The non-negotiable principle of primum non nocere (above all do no harm) must apply at all times.
One of the essential strategies for maintaining high standards is constant reading of the latest evidence-based literature, participating in formal continuing medical education programs and, where possible, visiting other centres to see the world beyond one’s professional comfort zone.
Fifth, the complete paediatrician engages in constant evaluation of self, of his practice, of the program and health care system in which he works.
Yesterday’s successes and glowing testimonials by one’s patients, students and colleagues must not lull one into a state of overconfidence.
Finally, the complete paediatrician must remain firmly rooted in his family, enjoying them and setting aside time to engage in self-care and restoration.
Pursuits of pleasurable hobbies and restorative time off work is an essential part of healthy living – even for the most hardworking doctor.
The testimonials of parents, patients and his colleagues suggest that Dr. Sennoga actively lived towards these goals. Space does not allow us to quote the beautiful messages that were written before and after his death. Two encapsulate his legacy.
Taryn Lisa Andrew wrote: “Dr Sennoga changed my life. After 18 months of other doctors looking at me like I was a crazy person (sometimes even telling me so), I had given up on finding a paediatrician for my baby.
I think fate intervened and led me to Dr Sennoga. He was the only person that saw me, listened, understood and helped me. I don’t know where my family would be today if our paths had not crossed. My heart is truly broken.”

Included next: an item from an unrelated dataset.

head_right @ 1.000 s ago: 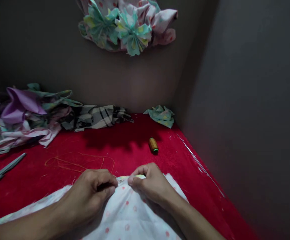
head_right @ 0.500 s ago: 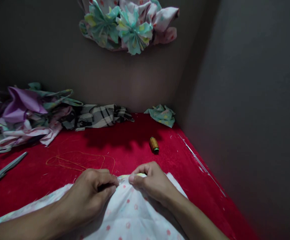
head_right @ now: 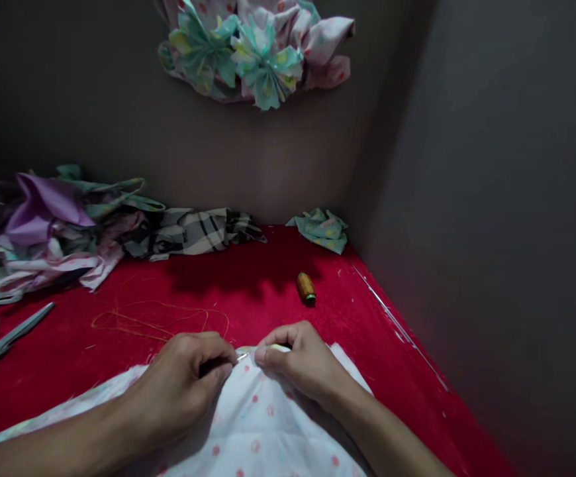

Hlengiwe Hlabisa wrote: “My daughter is determined to be a doctor because of Dr. Sennoga. He was such a good doctor.”
To his widow Christine and their children, heartfelt condolences from his medical school classmates.
May the Lord’s presence among you help you to navigate through the deep pain of loss. May the good memories of David and the esteem in which he was held by those whom he served and lived with shine a bright light in the present darkness.